Steven Rhodes is the latest in a series of state-appointed emergency managers wielding dictatorial authority over DPS. Prior to his current post Rhodes was the federal judge overseeing the Detroit bankruptcy. In that position he carried out a ruling overturning the state’s constitutional protection of public worker pensions, which were then slashed as part of a debt restructuring deal. He has also been hired to do the bidding of the hedge funds which are demanding brutal austerity cuts in Puerto Rico.

In the face of the walkout Rhodes issued a hypocritical statement declaring, “It is unfortunate that the DFT has chosen to make a statement in this way. I am on record saying that I cannot ask anyone in good conscience to work without pay. I am however confident the legislature will support the request that will guarantee that teachers will receive the pay that is owed to them. The DFT’s choice for a drastic call to action was not necessary.”

A factor in the DFT decision to sanction Monday’s sickout is likely the upcoming June 30 contract expiration. Under provisions of Michigan’s new Right-to-Work law, after that date teachers can no longer be compelled to pay dues to the DFT as a condition of employment. DFT officials rightly fear a mass exodus from the union if teachers are no longer compelled to pay dues to support the union apparatus.

Concern over this, and more importantly the potential that a rebellion by teachers could provoke a far broader mobilization of the working class against the Obama administration, has led AFT President Randi Weingarten to basically take up temporary residence in Detroit. Weingarten, whose salary is $543,000, has collaborated with such enemies of public education as billionaire Bill Gates, and is a fervent supporter of Hillary Clinton, who championed the right-wing campaign for “school choice,” i.e., opening public education to the private market.

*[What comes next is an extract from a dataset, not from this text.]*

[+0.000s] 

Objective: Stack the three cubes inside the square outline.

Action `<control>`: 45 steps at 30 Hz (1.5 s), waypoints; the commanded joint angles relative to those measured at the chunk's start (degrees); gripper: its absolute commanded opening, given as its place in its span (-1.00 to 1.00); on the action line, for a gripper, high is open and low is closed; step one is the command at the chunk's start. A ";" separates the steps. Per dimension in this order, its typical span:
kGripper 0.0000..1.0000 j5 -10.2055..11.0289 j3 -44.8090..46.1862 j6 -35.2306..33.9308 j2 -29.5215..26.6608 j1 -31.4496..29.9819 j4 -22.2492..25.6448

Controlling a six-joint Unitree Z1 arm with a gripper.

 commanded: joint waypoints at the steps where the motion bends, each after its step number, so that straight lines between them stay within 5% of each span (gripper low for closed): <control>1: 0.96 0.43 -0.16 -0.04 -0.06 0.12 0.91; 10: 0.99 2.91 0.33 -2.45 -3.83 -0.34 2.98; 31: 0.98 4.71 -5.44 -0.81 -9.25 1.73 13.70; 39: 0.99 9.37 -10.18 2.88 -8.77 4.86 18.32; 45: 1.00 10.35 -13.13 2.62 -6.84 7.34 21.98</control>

The teachers’ action on Monday won the support of many students. Alex, a student at Cass Tech High School in Detroit, told the WSWS, “We think this is good. We aren’t getting a fair education. We have leaks in the roof. We need books and supplies. We see the conditions in our schools, then we see that teachers aren’t even getting paid. We need to find out where the money is going.”

During the rally outside of the school headquarters, Socialist Equality Party presidential candidate Jerry White and vice presidential candidate Niles Niemuth addressed sections of the protest with a bullhorn. They explained that the DFT and AFT were conspiring with Governor Snyder and Rhodes to destroy public education. The socialist candidates denounced the claims that there was no money for teacher salaries, public education or water, when trillions were spent on bank bailouts and war.

Urging teachers to take the conduct of the struggle out of the hands of the DFT through the building of rank-and-file committees, they called for a unified struggle by all sections of the working class—Detroit city workers, autoworkers, families facing water shutoffs, parents and students—against the capitalist system and both big business parties.